Rechtspraak
werknemer/Citco Nederland BV
Werknemer (36 jaar) is in 2006 in dienst getreden van Citco. Op deze arbeidsovereenkomst is een concurrentiebeding van toepassing. Bij brief van 30 september 2010 heeft werknemer de arbeidsovereenkomst opgezegd tegen 30 november 2010. Hij is voornemens per 1 december 2010 in dienst te treden van Intertrust (Netherlands) Employement B.V. (verder: Intertrust), in de functie van Global Sales Coordinator. In deze procedure vordert werknemer matiging van het concurrentiebeding, zodat hij in dienst kan treden van Intertrust. Volgens werknemer kwam zijn functie niet overeen met de feitelijke werkzaamheden, waardoor het beding aanmerkelijk zwaarder is gaan drukken. Subsidiair vordert hij een voorschot op de billijke vergoeding ex artikel 7:653 lid 4 BW.
De kantonrechter oordeelt als volgt. Hoewel de functie – waarschijnlijk per abuis – niet in overeenstemming was met de feitelijke werkzaamheden, moet geoordeeld worden dat partijen beide van een juiste voorstelling van zaken zijn uitgegaan bij het aangaan van het concurrentiebeding wat de inhoud van de feitelijke werkzaamheden betreft. Dat het concurrentiebeding, na functiewijziging, aanmerkelijk zwaarder is gaan drukken wordt evenmin aangenomen. Immers blijkt uit de beschrijving van taken dat werknemer al vanaf het sluiten van de arbeidsovereenkomst in 2006 werkzaam is geweest ten behoeve van de multinationale cliënten van Citco, en niet als Trust Officer Legal.

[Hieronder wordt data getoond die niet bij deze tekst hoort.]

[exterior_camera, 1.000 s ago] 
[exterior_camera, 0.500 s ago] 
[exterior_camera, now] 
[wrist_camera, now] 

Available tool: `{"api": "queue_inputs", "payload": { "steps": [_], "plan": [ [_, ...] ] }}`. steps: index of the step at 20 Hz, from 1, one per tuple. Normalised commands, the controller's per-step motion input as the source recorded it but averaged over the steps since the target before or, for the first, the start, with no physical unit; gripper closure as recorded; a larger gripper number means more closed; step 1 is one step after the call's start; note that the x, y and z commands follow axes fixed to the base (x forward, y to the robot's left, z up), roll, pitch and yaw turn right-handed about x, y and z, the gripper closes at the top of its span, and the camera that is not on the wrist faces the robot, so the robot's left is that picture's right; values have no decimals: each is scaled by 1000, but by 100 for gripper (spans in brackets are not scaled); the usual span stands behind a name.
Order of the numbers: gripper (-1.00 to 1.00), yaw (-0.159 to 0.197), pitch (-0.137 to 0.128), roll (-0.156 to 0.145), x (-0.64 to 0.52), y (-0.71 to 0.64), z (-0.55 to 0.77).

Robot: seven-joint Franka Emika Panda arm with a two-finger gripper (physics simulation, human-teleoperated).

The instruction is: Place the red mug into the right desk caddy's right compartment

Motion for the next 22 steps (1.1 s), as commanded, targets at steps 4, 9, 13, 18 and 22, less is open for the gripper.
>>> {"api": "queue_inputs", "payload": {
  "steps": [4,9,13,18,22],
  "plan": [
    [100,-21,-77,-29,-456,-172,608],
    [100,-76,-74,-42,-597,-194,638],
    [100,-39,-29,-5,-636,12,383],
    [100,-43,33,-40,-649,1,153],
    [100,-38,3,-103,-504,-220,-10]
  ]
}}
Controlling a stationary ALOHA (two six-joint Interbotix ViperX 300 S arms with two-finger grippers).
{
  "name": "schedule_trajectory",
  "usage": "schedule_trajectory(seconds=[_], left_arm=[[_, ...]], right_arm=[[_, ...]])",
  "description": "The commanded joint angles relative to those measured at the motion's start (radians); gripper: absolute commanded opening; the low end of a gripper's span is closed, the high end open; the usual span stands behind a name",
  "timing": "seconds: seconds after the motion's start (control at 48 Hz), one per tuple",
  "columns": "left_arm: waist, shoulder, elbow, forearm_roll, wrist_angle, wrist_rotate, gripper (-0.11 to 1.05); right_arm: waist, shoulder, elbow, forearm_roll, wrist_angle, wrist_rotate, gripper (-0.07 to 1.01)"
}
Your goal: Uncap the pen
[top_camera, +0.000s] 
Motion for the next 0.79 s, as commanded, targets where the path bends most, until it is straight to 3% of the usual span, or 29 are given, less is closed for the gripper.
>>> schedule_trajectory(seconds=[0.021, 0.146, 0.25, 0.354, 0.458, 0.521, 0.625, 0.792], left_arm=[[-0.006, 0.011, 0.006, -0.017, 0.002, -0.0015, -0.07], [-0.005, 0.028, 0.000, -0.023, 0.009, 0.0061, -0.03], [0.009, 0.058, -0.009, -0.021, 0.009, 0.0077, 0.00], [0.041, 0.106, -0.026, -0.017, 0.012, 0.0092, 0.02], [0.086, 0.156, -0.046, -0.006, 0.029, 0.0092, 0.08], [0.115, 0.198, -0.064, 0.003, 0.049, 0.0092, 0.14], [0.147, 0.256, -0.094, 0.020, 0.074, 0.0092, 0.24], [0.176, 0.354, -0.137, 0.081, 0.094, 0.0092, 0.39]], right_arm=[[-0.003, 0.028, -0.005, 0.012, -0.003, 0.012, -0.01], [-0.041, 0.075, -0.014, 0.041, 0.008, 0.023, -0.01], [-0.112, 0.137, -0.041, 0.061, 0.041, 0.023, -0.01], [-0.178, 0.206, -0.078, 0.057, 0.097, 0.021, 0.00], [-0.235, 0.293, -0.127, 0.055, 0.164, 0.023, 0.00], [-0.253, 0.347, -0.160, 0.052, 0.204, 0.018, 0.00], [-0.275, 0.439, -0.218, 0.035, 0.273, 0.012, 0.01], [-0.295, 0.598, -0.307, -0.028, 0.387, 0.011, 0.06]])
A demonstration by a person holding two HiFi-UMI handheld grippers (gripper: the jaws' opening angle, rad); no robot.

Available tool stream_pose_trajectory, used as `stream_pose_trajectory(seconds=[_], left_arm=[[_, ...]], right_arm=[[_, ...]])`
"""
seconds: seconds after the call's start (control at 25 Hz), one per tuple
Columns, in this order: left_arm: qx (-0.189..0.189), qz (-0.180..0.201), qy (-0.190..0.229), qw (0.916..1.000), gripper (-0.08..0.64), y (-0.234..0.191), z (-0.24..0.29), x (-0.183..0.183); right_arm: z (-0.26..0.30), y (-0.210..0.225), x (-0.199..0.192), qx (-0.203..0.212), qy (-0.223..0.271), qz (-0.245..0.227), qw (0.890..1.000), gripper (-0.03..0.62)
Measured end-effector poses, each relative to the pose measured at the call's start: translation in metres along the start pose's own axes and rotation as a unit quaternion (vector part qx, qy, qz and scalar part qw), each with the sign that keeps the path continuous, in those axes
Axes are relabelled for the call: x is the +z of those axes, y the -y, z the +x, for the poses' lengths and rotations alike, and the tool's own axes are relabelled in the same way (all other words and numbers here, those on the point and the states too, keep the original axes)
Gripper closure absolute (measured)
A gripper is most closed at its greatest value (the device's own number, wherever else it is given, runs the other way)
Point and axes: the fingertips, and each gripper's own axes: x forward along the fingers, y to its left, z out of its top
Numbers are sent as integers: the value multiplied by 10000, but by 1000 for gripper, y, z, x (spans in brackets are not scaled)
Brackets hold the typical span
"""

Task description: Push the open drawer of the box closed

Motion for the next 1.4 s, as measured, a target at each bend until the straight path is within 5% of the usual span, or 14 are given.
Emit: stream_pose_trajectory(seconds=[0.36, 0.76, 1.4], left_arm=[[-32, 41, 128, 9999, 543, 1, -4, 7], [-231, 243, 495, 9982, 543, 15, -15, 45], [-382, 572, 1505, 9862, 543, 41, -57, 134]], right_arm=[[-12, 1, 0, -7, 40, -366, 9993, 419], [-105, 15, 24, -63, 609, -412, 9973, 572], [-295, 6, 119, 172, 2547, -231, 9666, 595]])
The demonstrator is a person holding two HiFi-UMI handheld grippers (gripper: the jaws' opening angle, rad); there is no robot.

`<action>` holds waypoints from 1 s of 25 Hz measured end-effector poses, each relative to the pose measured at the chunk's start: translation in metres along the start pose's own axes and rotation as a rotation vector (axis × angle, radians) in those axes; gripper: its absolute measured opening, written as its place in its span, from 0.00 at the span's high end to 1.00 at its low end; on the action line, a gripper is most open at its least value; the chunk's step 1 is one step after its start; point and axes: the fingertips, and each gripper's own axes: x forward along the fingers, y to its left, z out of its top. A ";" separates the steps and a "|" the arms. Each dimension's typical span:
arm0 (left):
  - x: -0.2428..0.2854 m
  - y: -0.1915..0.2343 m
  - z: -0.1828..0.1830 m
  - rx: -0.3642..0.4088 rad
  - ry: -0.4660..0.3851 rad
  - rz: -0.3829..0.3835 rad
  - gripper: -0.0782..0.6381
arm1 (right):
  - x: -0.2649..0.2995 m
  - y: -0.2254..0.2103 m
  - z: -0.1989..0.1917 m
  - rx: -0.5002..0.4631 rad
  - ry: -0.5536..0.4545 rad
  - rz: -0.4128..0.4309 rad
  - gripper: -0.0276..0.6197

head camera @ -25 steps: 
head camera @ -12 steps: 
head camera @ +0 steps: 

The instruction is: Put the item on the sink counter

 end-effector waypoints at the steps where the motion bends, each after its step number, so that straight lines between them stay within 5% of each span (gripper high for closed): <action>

Onweersproken is dat werknemer voor deze cliënten werkzaam is gebleven tot het moment dat hij is vrijgesteld van werk. Als er al sprake is geweest van een functiewijziging in de periode 2006-2010, wordt geoordeeld dat een dergelijke functiewijziging voor werknemer redelijkerwijs te voorzien was. Wel acht de kantonrechter termen aanwezig om het concurrentiebeding in duur te matigen (tot 6 maanden). Het relatiebeding blijft onverkort van toepassing. Er is geen aanleiding een billijke vergoeding toe te kennen.